As a whole, the timeline of MEverse is screwed in the head anyway. The Asari should be a plague on the galaxy, having nearly filled it. They can breed with any species, are attracted to every species, and live upwards of 1000 years. They found the citadel circa 1 C.E., and have been space faring for thousands of years. They should be everywhere by now, but they're confined to a relatively small portion of space. That the humans could come in and make a dent with civilizations that are thousands of years old is hilarious. Total hack writing.


Hm, have to disagree with you.

1) The Asari can breed with any species, but that only started after they met other species, when breeding with non-Asari became the norm as opposed to 'pureblood' Asari. This doesn't increase the size of the Asari population, it only gives them more options to breed with.

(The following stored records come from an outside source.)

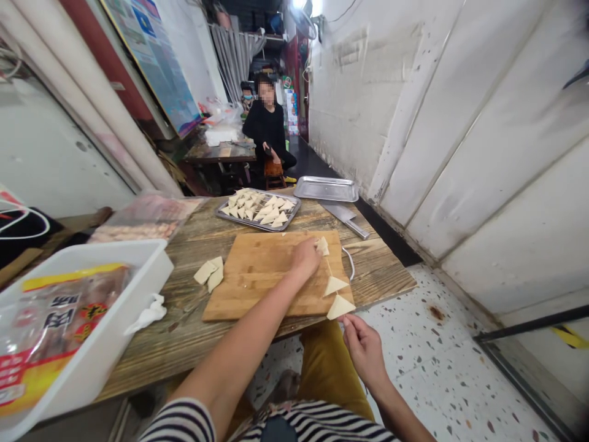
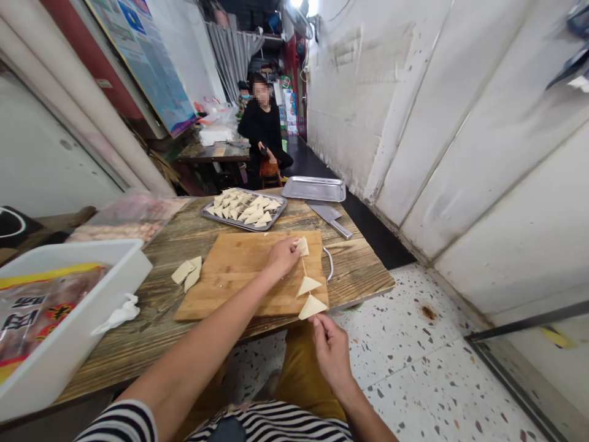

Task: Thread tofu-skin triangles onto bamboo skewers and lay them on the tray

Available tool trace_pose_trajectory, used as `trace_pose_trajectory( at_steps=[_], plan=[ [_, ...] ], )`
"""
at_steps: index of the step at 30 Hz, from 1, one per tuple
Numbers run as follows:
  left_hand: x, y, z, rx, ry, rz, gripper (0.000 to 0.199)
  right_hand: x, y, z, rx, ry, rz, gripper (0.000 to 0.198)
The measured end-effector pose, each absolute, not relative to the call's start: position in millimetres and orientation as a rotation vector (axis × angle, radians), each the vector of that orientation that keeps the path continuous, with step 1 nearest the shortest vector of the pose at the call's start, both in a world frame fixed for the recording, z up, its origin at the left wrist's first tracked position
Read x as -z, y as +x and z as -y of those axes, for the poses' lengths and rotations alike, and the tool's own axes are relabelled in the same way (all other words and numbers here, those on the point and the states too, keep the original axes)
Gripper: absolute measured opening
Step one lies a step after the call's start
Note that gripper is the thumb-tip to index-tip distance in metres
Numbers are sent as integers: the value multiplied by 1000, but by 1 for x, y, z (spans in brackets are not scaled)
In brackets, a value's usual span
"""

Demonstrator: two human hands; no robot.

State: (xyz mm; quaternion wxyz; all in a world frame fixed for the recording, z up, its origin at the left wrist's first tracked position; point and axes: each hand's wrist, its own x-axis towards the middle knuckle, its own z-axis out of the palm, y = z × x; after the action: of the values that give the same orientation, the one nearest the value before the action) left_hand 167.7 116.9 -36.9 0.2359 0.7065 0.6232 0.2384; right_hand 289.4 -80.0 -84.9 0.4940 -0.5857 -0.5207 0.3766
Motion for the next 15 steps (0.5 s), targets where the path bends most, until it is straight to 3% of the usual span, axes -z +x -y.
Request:
trace_pose_trajectory(
  at_steps=[8, 15],
  plan=[
    [33, 178, -119, -770, 1797, -1653, 25, 76, 290, 83, -878, -1437, 1249, 37],
    [36, 115, -98, -961, 1365, -1474, 21, 77, 285, 84, -877, -1388, 1327, 35]
  ],
)
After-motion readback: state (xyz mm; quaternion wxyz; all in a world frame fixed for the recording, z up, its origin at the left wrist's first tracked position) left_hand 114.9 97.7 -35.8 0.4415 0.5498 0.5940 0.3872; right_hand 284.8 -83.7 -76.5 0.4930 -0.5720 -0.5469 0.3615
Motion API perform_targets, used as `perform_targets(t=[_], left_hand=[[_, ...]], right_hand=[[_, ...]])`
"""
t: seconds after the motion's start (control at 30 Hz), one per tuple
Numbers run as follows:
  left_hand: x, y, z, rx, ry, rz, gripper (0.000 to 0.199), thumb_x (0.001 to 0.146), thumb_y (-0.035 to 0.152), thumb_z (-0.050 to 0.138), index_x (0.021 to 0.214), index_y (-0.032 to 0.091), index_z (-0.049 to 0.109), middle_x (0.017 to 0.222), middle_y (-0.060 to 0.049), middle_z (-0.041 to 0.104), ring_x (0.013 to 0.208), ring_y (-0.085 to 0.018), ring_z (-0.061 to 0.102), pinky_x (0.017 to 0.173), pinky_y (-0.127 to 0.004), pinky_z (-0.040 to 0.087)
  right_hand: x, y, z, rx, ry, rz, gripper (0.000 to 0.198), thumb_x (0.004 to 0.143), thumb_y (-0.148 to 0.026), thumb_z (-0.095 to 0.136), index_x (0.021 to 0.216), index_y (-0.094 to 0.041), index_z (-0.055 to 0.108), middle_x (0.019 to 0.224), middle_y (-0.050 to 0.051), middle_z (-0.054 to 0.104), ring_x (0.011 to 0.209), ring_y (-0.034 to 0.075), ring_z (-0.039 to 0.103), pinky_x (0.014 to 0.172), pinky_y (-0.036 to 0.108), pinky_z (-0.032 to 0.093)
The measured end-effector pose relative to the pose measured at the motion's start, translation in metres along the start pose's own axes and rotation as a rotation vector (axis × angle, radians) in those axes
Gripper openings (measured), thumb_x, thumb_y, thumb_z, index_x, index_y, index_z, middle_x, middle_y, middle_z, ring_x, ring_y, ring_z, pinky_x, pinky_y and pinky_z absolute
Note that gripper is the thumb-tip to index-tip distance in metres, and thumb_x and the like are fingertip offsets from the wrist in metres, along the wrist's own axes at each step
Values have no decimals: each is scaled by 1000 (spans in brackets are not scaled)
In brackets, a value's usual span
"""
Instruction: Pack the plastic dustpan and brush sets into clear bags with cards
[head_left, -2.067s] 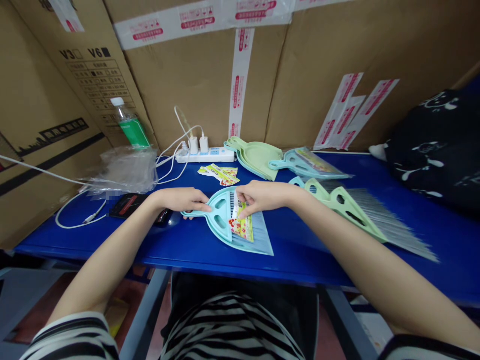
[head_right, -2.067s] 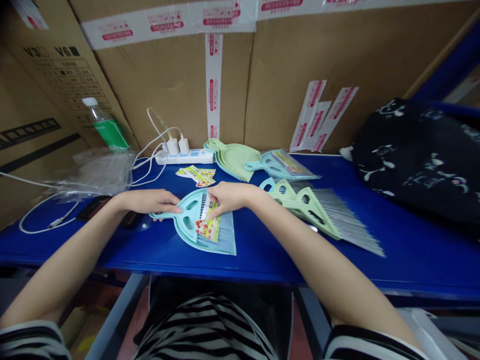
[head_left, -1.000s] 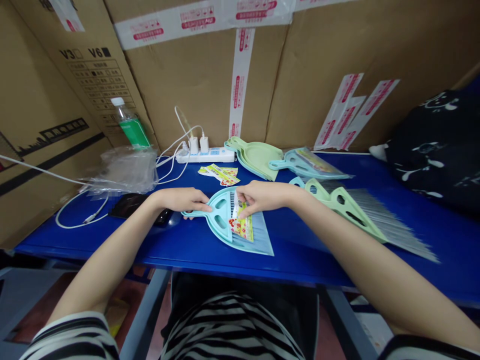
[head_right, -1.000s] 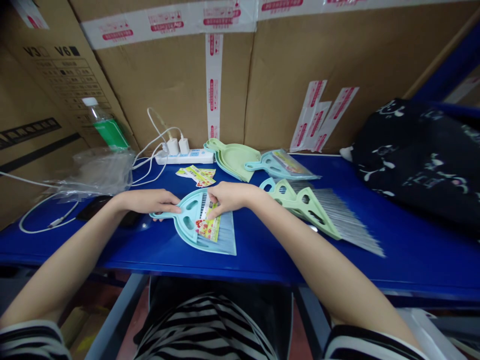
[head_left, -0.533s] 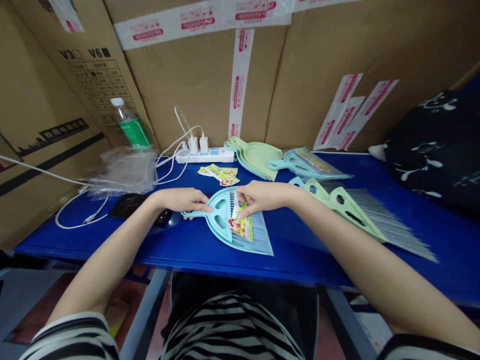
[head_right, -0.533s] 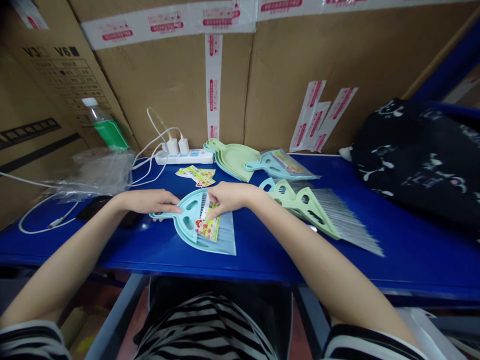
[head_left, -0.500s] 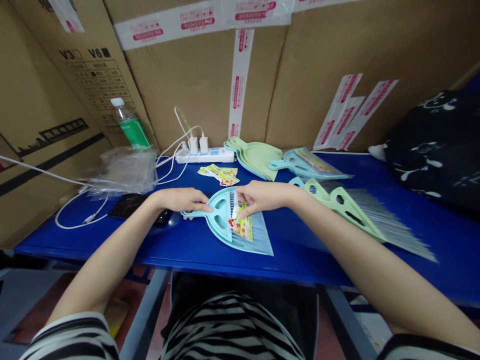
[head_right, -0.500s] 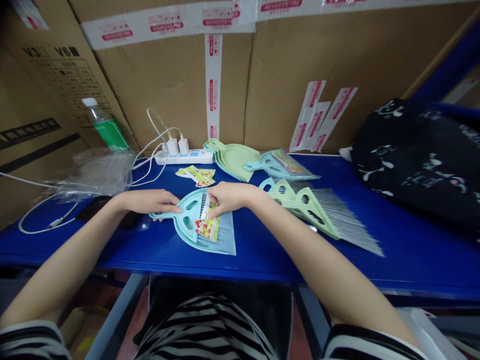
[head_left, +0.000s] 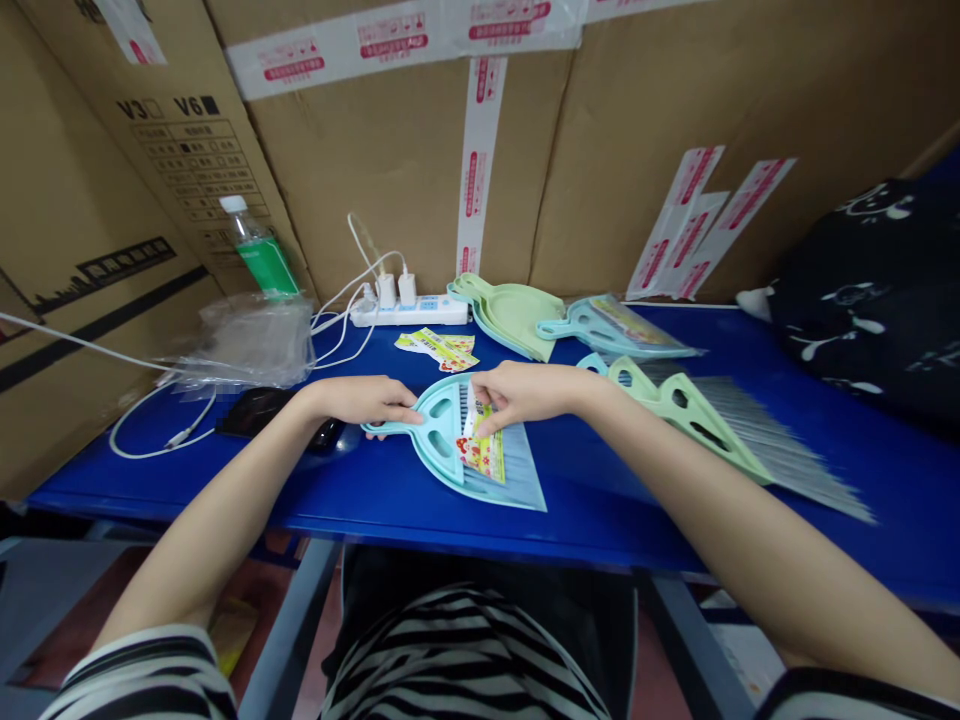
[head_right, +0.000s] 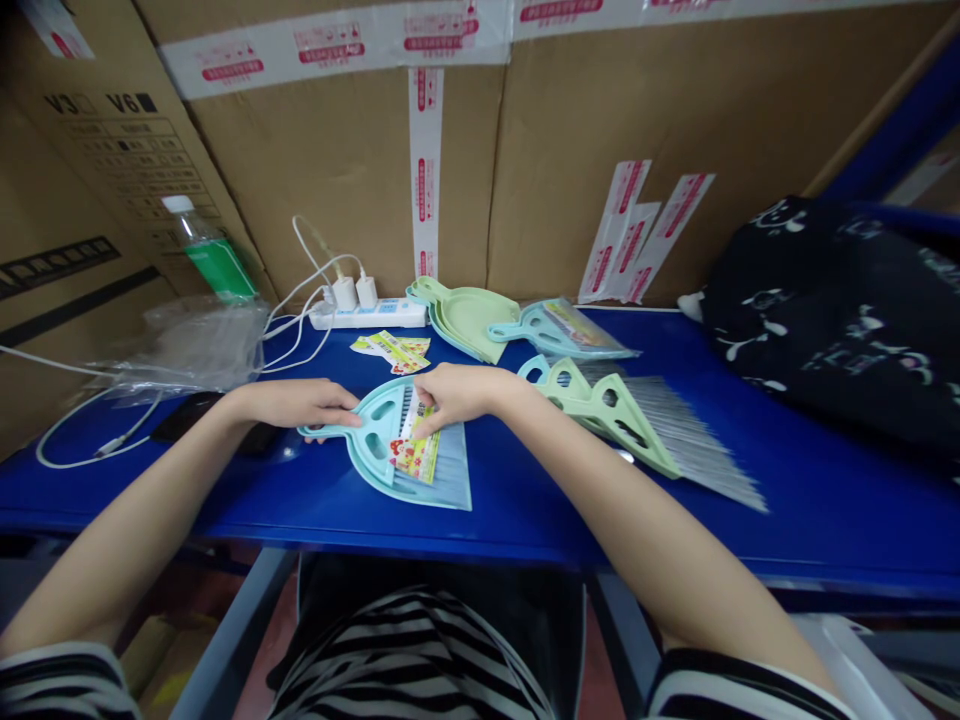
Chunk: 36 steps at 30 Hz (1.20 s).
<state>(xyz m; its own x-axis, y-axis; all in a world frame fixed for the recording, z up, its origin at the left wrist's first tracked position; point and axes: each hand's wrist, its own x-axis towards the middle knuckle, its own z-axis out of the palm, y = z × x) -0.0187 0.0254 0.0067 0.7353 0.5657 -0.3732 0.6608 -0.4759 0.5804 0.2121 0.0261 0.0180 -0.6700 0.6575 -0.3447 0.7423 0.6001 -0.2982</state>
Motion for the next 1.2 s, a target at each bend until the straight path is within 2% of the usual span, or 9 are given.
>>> perform_targets(t=[0.53, 1.2], left_hand=[[0, 0, 0, -1, 13, 15, 42, 87, 51, 46, 63, 17, 45, 55, 5, 35, 51, -8, 33, 49, -20, 28], [0, 0, 0, 2, 13, -9, 46, 86, 56, 46, 62, 17, 45, 54, 5, 37, 50, -8, 34, 49, -20, 28]], right_hand=[[0, 0, 1, -7, 4, 3, 32, 71, -47, 66, 78, -22, 48, 68, -2, 50, 64, 16, 47, 58, 28, 30], [0, 0, 0, -7, 4, -4, 33, 71, -48, 66, 78, -22, 48, 67, -2, 51, 63, 16, 47, 57, 27, 31]])
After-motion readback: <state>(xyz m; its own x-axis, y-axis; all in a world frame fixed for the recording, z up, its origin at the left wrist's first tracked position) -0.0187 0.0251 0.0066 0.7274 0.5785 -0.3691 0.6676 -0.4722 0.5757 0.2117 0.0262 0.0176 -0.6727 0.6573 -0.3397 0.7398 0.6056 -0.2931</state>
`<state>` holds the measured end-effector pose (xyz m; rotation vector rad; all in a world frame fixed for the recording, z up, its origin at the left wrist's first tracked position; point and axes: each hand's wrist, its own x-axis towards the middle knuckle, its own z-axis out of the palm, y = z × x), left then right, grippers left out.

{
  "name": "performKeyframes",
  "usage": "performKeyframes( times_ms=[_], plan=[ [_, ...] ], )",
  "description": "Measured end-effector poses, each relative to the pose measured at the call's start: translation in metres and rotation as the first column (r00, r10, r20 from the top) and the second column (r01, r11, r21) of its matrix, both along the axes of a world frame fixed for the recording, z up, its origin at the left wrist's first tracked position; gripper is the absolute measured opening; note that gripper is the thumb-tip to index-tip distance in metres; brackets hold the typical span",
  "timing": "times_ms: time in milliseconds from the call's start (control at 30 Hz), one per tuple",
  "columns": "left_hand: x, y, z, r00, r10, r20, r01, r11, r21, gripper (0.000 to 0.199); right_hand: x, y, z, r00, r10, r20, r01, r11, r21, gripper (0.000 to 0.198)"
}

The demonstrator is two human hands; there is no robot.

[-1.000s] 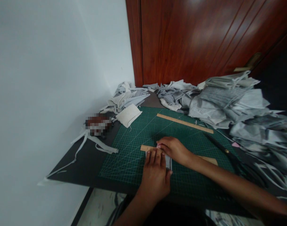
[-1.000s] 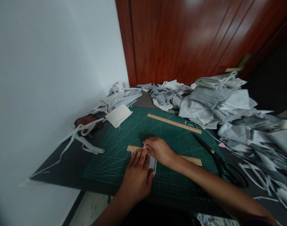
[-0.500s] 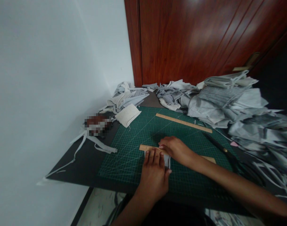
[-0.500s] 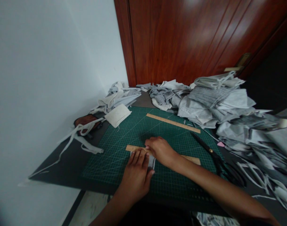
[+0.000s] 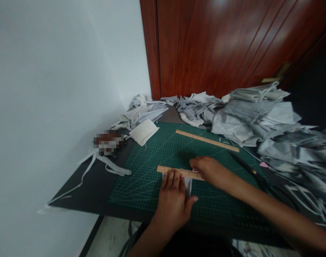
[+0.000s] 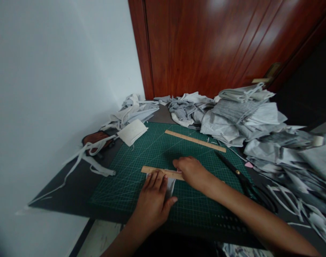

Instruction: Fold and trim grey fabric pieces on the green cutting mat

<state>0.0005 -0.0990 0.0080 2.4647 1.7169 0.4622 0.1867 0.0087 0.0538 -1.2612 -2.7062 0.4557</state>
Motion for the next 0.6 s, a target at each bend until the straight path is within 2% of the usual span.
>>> performKeyframes(
  times_ms=[167, 433, 600],
  plan=[
    [0.0, 0.0, 0.0, 1.0, -0.003, 0.001, 0.003, 1.0, -0.017, 0.079, -0.007, -0.004, 0.0, 0.999, -0.017, -0.03, 0.017, 0.999, 0.027, 0.02],
    [0.001, 0.0, 0.0, 1.0, -0.001, 0.006, 0.001, 1.0, 0.001, 0.074, -0.017, -0.004, -0.015, 0.998, 0.01, -0.062, -0.008, 0.999, 0.042, 0.01],
    [0.0, 0.0, -0.001, 1.0, 0.0, 0.005, 0.0, 1.0, 0.004, 0.075, -0.013, -0.006, -0.007, 1.0, 0.012, -0.021, -0.011, 0.999, 0.039, 0.012]
  ],
)
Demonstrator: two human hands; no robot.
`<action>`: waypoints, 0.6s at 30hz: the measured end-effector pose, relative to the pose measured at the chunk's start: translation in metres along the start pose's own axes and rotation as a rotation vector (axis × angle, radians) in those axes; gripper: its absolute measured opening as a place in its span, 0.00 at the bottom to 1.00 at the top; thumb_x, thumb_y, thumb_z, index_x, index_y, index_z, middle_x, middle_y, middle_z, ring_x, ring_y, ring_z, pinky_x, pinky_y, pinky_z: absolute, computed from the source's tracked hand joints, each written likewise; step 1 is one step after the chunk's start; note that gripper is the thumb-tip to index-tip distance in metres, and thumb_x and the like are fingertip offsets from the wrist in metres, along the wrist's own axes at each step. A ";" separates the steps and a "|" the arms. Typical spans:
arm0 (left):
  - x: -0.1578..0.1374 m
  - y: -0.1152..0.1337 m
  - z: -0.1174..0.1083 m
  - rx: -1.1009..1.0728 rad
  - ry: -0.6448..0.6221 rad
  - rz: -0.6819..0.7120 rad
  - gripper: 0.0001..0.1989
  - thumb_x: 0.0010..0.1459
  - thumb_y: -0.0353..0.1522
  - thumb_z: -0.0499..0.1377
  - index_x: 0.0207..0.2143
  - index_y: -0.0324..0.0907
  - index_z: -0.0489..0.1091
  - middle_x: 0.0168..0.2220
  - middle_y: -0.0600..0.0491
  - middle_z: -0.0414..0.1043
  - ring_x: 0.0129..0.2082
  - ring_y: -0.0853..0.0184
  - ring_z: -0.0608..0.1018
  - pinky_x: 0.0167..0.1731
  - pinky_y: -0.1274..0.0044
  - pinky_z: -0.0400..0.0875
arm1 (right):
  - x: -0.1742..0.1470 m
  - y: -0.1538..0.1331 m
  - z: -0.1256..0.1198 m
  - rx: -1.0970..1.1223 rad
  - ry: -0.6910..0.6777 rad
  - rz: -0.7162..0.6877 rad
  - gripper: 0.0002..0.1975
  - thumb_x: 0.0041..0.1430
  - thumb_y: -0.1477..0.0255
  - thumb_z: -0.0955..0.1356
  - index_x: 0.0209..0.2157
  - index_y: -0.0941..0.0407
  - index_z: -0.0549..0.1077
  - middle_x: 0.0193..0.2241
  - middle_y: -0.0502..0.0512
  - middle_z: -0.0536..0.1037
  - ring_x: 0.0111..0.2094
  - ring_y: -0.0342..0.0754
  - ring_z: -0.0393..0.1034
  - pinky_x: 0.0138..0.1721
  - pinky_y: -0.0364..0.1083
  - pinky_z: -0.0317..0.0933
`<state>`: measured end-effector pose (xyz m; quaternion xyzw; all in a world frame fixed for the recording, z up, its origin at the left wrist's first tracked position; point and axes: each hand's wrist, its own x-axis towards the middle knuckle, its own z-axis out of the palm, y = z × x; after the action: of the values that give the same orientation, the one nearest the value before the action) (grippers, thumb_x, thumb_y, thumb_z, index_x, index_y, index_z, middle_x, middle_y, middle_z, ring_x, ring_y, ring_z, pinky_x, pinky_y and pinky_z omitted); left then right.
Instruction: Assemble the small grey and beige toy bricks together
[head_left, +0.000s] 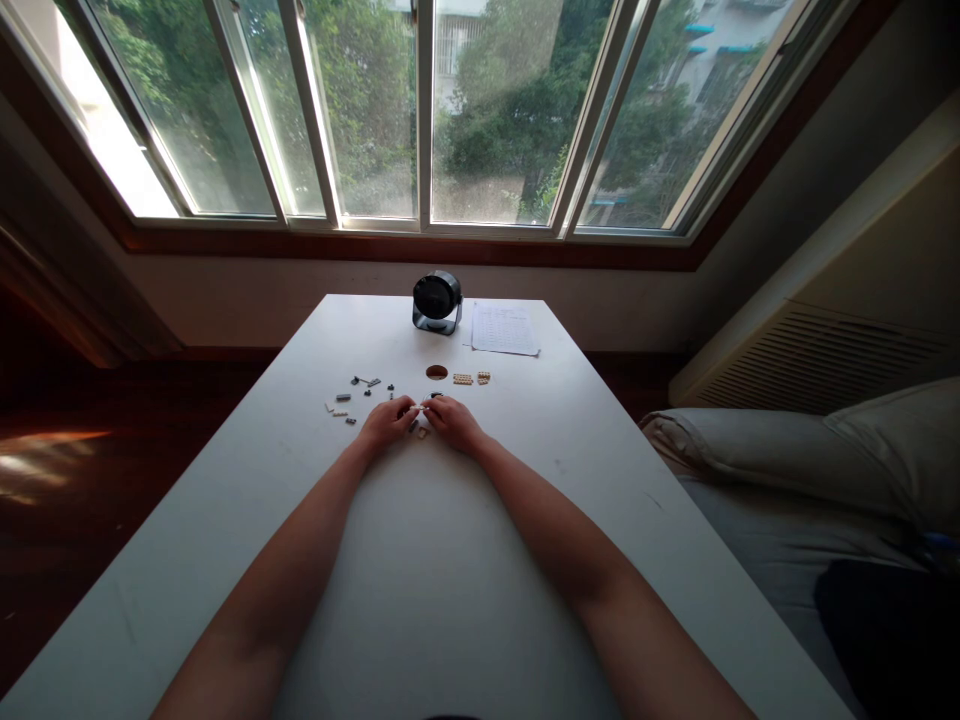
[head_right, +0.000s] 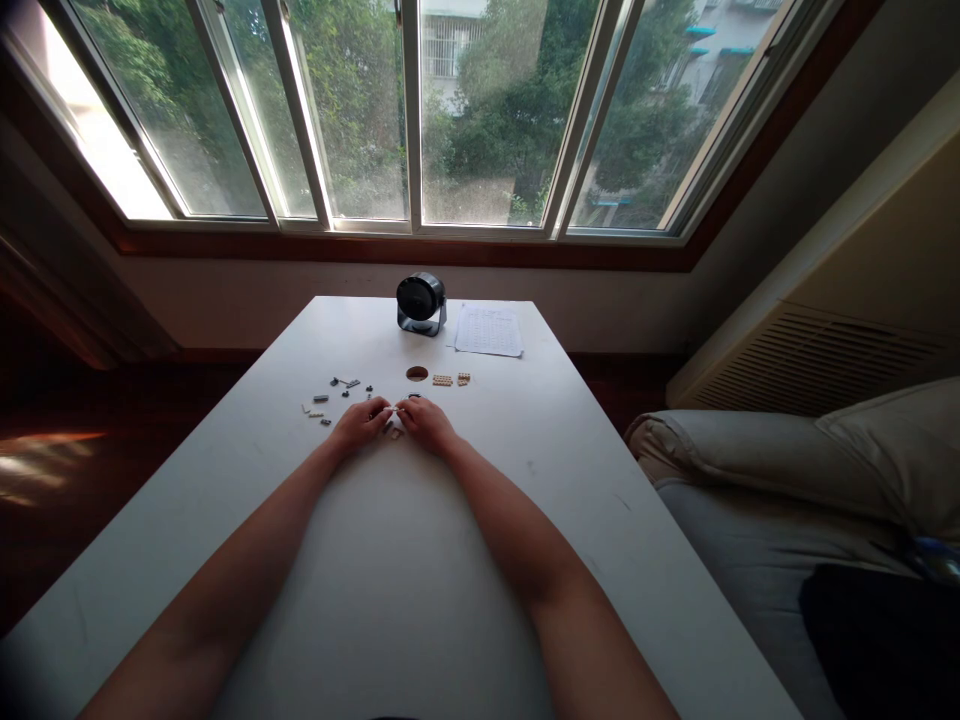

2) They live upwards of 1000 years, but that doesn't mean they breed the entire time. Keep in mind the life stages...Maidan, Matron, Matriarch. AFAIK, they only produce offspring in the Matron stage, so during a period of perhaps 300 years. I don't recall seeing any exact numbers of the average amount of Asari children per Asari Matron. We have seen examples of Asari sisters, and I think Benezia had several children other than Liara. Regardless, it doesn't sound like Asari have a huge number of children during their lifetimes, thus making their long lifespans of little consequence to population growth. The only thing it does impact is that older generations take much longer to pass away...but since each generation only breeds for a limited part of their lifetimes, that isn't a big deal.

3) They were the first to reach the Citadel and were one of the first major civilizations. Ok...that explains why they are one of the largest, most powerful civilizations. It doesn't mean they should have overun the galaxy. Our galaxy is HUGE. Considering setbacks due to wars and other events, it seems very reasonable that a space faring civilization might only control a relatively small part of the galaxy, even after a few thousand years, especially if that civilization is fairly peaceful. Humans are much more aggressive and active than Asari, so it makes sense that we would expand much faster. That is one of the reasons that the Council races are so wary of Humanity...the Alliance has expanded rapdily and upset the balance of power.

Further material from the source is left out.